Thanksgiving Is a Verb
Jesus of Nazareth told the story of two men praying in the Temple. One man, a religious leader in the community, stood in a place where his presence and prayers were obvious to others. He was dressed in the finest robes, and he spoke loudly, “Oh, God, I thank you that I am not like other people—robbers, crooks, adulterers, or, heaven forbid, like this tax man. I fast twice a week and tithe on all my income.” (Luke 18:11-12, The Message). Meanwhile, the other man, a government tax collector, went to a corner in the Temple where he would not draw attention to himself, and prayed, “God, give mercy. Forgive me, a sinner.” (Luke 18:13. The Message). Most frequently, this story is used to demonstrate spiritual humility, but I wish to apply it in a different manner.
In the past week, millions of Americans gathered with family or friends to observe the national holiday of Thanksgiving. For many who gathered on this day, there was too much eating, too much drinking, and probably too much arguing. At the end of the day, dirty dishes were washed, leftovers were put away, and obligatory farewells were shared…and for another 365 days, Thanksgiving was forgotten.
The observation of Thanksgiving in the United States has become much like the prayers of the religious leader. It is common for individuals on Facebook to observe the holiday via entries such as “My 30 days of thankfulness” or “Today I am thankful for…” Such practices in and of themselves are not bad. We know that it is healthy for individuals to have an attitude of gratitude or thankfulness. Such an attitude contributes to life balance and a person’s well-being.
At the same time, much of what is expressed is appreciation for a better life compared to others or about perceived exemplary behavior in which the individual takes great pride. There is little humility or acknowledgement of the blessings or good fortune the individual has received out of no effort of their own. This self-focus contributes to the increasing narcissism and individualism in our culture. For our society, Thanksgiving is yet another example of our society’s self-indulgence and superficiality.
What has gone missing in the national celebration of Thanksgiving is the idea that Thanksgiving is a verb. The word reminds us that this holiday is both about thankfulness, as well as giving. The nature of our thanks is to be words shared with humility and an acknowledgement of that which is greater than ourselves. These words are to be words that express our gratitude for the truly significant graces, the day-to-day blessings, as well as that which is beyond our understanding. These are words not only spoken, but also words that grow out of reflection and meditation. These are words that are lived out purposefully, daily, and actively.
It is this purposeful, active, daily living out of our thanks that leads us to the second half of the word Thanksgiving—giving. Not just the passive sending of a check to a food bank, or dropping extra cans of cranberry sauce and pumpkin pie filling in the big box at the front of the grocery store. No, this giving is intentional, decisive, and often demands us to move beyond our comfort zones.
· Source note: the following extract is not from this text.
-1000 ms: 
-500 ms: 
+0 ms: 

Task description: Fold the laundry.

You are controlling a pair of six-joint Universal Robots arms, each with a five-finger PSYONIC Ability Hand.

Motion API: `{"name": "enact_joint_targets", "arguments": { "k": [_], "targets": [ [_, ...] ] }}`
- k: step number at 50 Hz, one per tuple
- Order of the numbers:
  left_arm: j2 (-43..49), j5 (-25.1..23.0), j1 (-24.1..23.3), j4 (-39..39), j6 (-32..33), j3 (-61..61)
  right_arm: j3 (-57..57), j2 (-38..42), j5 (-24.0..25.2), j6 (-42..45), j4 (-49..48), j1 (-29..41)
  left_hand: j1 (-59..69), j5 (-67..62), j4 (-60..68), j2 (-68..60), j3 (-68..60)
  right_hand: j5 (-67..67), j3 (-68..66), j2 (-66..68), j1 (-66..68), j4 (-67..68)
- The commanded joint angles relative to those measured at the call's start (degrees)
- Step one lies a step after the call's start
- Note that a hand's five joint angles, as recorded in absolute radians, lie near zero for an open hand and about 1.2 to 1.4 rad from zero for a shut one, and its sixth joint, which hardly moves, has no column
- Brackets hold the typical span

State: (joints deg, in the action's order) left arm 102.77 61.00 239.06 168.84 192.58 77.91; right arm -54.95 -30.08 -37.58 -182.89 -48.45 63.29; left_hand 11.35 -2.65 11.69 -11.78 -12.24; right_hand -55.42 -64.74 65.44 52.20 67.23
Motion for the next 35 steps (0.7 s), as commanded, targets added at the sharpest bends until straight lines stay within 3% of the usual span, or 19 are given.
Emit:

This giving requires risk, vulnerability, and commitment. This giving is not just about providing a special meal for one or two families on two holidays—no—this giving demands a commitment of connecting and investing in the lives and circumstances of these families, or individuals, to help them function better in society, to assist them with the myriad of adjustments required to be contributing members of society.
As we celebrated Thanksgiving, more than 40 million members of our society are living under the poverty line. The income gap between the wealthiest one percent and the front line workers is at its largest in history. Soup kitchens and food banks in communities all around the country braced for a record number of requested meals, and many of those requests went unfilled due to lack of resources and donations. Many holiday community dinners were short staffed.
Tony Campolo is reported to have once said to a church group, “While you slept last night, 30,000 children died of hunger and diseases caused by malnutrition, and the problem is that most of you don’t give a shit this happened. But worst of all, you are all more upset that I said shit, than that 30,000 children are dead.” Like this group, most of us do not want our neat little observance of Thanksgiving to be interrupted with data or pictures or the presence of families or individuals that remind us of the human need that exists just outside our door or neighborhood. But just such an interruption is exactly what is needed for our families, our communities, and in our culture. This challenge is not just what is needed on Thanksgiving or the other winter holidays, it needs to happen daily. It needs to happen several times a day. It needs to happen with a frequency that finally convinces us of the immensity of the problem we face.
As therapists and people who practice existential-humanistic principles of psychology, we know the significance of community versus isolation. We know that these two elements live in constant tension with one another, and that both are necessary for a balanced life. The problem in our culture is the growing pursuit of isolation. More and more people in our society desire to be left alone and to be uninvolved. More and more people choose to believe that those who live in poverty are there by choice, not by circumstance or situation. Such a belief enables the pursuit of isolation and disconnection.
So, what can we do to bring balance back to the relationship between community and isolation? Give a shit. Find a program, a group, a service, or a movement that touches your passion and commit your time, your talent and skill, and even your resources to make a difference. Not just once or for a month, make it a year-long commitment to be of service.
Make next year’s Thanksgiving a verb!